Study Finds Flaws in Banks' PC, Web Investing

Banks' recent forays into PC and Internet banking are bringing out the worst in technology investment decision-making, according to a study unveiled last week at the Bank Administration Institute's Retail Delivery Conference.

The study of seven banks found that most lacked a business case for PC or Internet banking, a clear idea of who owns the initiative, and a clear strategic vision of what they are trying to accomplish.

The study sought to isolate the components of technology investment decisions and assess how banks fared compared with best practices. It was sponsored by the BAI, Furash & Co., and Wharton Financial Institutions Center.

It gave banks high marks for generating ideas, installing approval processes, and managing projects for results and efficiency. But it found banks were not as good at more rigorous parts of the investment process, including evaluating investment decisions, allocating resources among competing projects, and measuring performance during and after projects.

With as much as 50% of noninterest expense going to technology investments, improving those techniques is seen as critical.

Technology is moving from being a "discretionary investment" to "fundamentally defining one of the future businesses of banking," Robert B. Hedges Jr., managing director of retail banking at Fleet Financial Group, had already told the conference.

The BAI study group found that banks did not fully exploit revenue opportunities in PC and Internet banking because of the way they had initially evaluated the projects.

"Most banks focused on the wrong question," said Kathleen C. McClave, president and chief executive officer of Furash & Co.

Most of the banks in the study thought revenues would be the biggest benefit, but they found it difficult to create PC or Web services that would justify big fees; the services were deemed commodities. Nor could they generate fees in a market that demands free or nearly free services.
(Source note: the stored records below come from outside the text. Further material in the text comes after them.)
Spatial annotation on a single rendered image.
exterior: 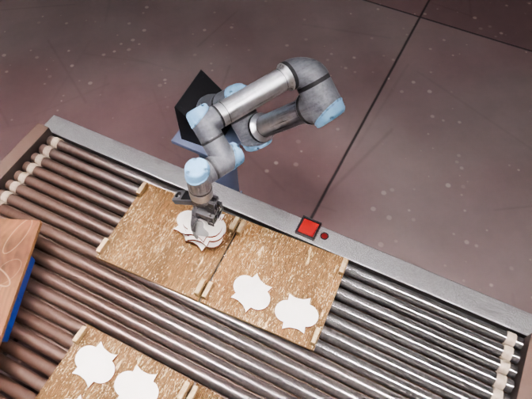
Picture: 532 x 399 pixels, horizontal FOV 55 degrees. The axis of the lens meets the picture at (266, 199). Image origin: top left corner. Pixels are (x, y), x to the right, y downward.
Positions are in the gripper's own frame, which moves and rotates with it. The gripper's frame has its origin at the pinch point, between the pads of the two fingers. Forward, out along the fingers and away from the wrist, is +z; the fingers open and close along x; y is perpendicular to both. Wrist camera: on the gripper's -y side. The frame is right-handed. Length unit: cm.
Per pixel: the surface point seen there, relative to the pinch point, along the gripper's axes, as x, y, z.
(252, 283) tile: -11.1, 23.9, 6.2
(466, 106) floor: 199, 86, 101
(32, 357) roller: -61, -31, 9
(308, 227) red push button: 17.7, 33.7, 8.0
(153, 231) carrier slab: -6.3, -17.6, 7.4
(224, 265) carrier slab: -8.5, 12.1, 7.4
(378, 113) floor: 169, 33, 101
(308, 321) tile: -16.1, 46.3, 6.2
Cost-saving opportunities also proved to be illusory. Banks were found to be unable to move customers from expensive channels to the lower-cost options, as they expected. Nor did they attract market share, which would let them spread fixed costs over a larger customer base.

In retrospect, the real value of PC and Internet banking has proven to be customer retention, Ms. McClave said. These customers tended to be more profitable and more loyal.
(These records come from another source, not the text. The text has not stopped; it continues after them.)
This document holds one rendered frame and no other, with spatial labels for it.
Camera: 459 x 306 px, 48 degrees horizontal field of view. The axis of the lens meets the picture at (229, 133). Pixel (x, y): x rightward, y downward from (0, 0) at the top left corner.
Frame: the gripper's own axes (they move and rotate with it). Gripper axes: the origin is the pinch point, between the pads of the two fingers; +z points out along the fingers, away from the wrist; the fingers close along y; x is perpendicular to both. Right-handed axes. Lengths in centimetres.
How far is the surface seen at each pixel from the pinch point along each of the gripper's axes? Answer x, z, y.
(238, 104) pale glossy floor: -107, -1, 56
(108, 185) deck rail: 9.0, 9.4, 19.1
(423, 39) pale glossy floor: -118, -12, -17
Unprepared for that outcome, banks "have not really exploited the economic benefits," she said.

A reliance on simple investment analyses-mostly of net present value- obscured some opportunities, said Patrick T. Harker, professor and senior fellow at Wharton's Financial Institutions Center. Such assumptions work best when outcomes are well defined, he said.
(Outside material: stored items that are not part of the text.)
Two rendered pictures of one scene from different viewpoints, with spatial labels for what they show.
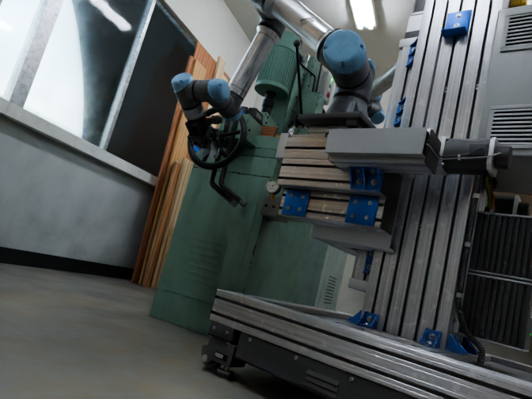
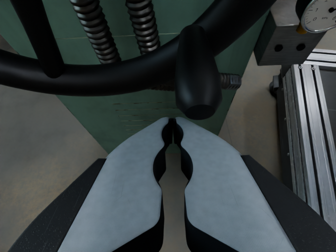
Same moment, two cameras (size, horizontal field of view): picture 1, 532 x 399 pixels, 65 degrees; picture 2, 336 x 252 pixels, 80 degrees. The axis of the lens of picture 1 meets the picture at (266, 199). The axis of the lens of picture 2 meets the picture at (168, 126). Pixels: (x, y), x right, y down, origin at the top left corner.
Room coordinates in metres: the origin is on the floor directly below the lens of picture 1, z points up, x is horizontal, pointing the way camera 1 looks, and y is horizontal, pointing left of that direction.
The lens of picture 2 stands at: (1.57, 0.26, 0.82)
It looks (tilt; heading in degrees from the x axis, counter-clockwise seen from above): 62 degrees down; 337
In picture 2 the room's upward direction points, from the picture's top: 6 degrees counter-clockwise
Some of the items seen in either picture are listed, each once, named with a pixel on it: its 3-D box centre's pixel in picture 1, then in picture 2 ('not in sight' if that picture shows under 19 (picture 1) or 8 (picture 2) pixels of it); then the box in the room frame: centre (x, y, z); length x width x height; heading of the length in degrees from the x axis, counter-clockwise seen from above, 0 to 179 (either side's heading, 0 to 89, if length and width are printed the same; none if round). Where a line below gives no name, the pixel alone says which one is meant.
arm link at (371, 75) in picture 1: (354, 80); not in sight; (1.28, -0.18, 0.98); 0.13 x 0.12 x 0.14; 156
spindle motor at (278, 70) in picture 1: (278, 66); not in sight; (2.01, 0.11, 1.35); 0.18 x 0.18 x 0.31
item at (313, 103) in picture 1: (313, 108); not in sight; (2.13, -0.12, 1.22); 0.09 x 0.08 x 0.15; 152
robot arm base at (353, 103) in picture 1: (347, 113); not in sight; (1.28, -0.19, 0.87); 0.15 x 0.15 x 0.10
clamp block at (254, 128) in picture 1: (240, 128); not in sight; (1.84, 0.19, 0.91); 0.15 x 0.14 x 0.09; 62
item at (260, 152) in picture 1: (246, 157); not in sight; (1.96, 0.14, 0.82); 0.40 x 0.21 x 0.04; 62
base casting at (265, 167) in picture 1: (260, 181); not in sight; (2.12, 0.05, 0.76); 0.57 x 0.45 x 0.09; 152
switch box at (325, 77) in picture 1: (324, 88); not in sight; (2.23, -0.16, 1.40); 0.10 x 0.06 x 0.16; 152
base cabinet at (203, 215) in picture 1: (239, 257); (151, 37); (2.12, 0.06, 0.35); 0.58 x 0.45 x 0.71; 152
In projects, such as PC and Internet banking, in which the future is unclear, more complex tools are recommended. Banks should include in their analyses the value of intangible or soft benefits, such as customer service, Mr. Harker said.

They should anticipate the actions of their competitors and use decision trees to test the spectrum of outcomes, Mr. Harker added.

Besides better analytics, he said, banks need "a strong, well organized, politically powerful group" to make decisions and must "be willing to say no."